- Instructions to follow:
Determine how many lines in the listing below include "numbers", and answer with only that number.

- Data section:

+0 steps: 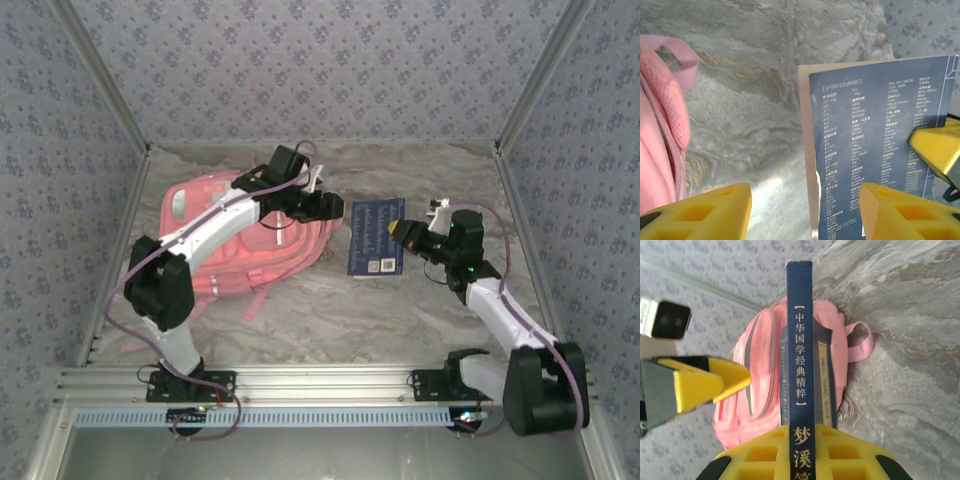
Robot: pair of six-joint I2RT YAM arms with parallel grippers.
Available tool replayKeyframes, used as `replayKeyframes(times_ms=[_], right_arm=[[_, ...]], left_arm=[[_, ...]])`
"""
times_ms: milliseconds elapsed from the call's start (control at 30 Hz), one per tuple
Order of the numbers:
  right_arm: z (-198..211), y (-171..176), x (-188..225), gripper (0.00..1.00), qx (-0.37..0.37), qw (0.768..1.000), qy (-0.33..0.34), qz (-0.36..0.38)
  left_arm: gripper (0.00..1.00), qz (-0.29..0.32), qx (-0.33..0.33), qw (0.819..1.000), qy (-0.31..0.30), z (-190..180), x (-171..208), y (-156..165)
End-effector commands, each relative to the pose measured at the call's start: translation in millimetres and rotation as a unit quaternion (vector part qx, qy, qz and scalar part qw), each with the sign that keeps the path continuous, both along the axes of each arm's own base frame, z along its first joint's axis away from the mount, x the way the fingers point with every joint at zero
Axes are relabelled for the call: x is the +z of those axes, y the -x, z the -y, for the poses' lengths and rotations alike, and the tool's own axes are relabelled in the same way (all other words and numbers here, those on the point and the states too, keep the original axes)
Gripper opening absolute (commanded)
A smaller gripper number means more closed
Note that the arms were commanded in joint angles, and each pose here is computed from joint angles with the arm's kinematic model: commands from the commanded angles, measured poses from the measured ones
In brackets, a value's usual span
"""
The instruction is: Pack the student bag
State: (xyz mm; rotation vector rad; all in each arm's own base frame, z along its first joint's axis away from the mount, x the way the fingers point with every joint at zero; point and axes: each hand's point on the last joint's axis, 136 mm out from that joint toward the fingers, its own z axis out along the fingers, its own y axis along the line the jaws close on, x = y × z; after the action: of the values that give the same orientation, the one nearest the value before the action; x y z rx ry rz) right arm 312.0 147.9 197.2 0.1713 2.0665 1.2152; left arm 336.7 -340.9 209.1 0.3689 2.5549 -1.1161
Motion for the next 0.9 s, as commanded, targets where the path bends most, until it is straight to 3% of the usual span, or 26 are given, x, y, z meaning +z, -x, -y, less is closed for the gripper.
replayKeyframes(times_ms=[0,233,433,567,700,867], right_arm=[[-18,30,27,0.0,0.066,0.995,0.042,0.058],[-39,80,99,0.0,0.141,0.968,0.039,0.205],[-44,90,130,0.0,0.149,0.947,0.022,0.283],[-49,98,151,0.0,0.159,0.921,0.003,0.356],[-43,109,165,0.0,0.131,0.879,0.003,0.459],[-49,116,167,0.0,0.157,0.854,0.017,0.496]], left_arm=[[0.6,0.065,-0.057,0.993,0.079,7,58,30],[0.62,0.175,-0.105,0.973,0.104,-4,93,65],[0.63,0.241,-0.124,0.956,0.114,-11,111,74],[0.63,0.267,-0.145,0.944,0.132,-6,117,77],[0.64,0.318,-0.166,0.921,0.152,-4,121,81],[0.66,0.37,-0.21,0.883,0.197,-3,132,100]])
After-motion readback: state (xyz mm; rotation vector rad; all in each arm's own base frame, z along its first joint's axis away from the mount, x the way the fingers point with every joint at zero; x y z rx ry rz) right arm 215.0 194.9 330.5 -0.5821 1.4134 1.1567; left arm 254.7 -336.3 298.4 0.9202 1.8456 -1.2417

- Response area:
2